- SOURCE MATERIAL:
-*-*-
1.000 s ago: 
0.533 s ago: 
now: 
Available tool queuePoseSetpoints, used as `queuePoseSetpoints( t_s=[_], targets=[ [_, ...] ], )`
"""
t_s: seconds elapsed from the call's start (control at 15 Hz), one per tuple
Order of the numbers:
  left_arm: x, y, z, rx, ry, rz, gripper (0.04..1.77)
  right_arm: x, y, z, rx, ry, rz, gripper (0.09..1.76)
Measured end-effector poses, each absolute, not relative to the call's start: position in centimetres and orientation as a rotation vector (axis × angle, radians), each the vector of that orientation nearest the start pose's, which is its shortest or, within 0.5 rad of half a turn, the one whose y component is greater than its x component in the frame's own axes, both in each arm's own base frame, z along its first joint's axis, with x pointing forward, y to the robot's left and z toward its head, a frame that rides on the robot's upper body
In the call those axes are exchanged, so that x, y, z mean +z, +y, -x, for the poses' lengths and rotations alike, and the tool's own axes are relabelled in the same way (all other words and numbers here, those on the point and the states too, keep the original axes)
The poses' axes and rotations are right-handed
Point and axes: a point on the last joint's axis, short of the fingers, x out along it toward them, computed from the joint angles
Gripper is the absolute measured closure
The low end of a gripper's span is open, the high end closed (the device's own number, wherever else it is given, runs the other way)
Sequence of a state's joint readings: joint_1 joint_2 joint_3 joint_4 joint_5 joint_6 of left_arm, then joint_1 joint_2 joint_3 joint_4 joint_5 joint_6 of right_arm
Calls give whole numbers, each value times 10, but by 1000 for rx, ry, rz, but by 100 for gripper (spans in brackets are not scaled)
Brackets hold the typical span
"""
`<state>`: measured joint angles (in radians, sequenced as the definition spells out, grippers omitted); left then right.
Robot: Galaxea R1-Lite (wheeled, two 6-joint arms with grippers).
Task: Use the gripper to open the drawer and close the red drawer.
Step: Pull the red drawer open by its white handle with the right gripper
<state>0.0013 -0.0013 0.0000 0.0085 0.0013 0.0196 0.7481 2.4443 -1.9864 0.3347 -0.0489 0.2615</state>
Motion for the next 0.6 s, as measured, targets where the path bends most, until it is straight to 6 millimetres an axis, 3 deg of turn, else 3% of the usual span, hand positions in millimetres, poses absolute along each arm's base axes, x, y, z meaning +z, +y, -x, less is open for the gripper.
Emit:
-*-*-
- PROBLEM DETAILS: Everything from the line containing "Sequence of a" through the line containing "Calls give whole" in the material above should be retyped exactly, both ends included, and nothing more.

- REPLY TO THE TASK:
Sequence of a state's joint readings: joint_1 joint_2 joint_3 joint_4 joint_5 joint_6 of left_arm, then joint_1 joint_2 joint_3 joint_4 joint_5 joint_6 of right_arm
Calls give whole numbers, each value times 10, but by 1000 for rx, ry, rz, but by 100 for gripper (spans in brackets are not scaled)

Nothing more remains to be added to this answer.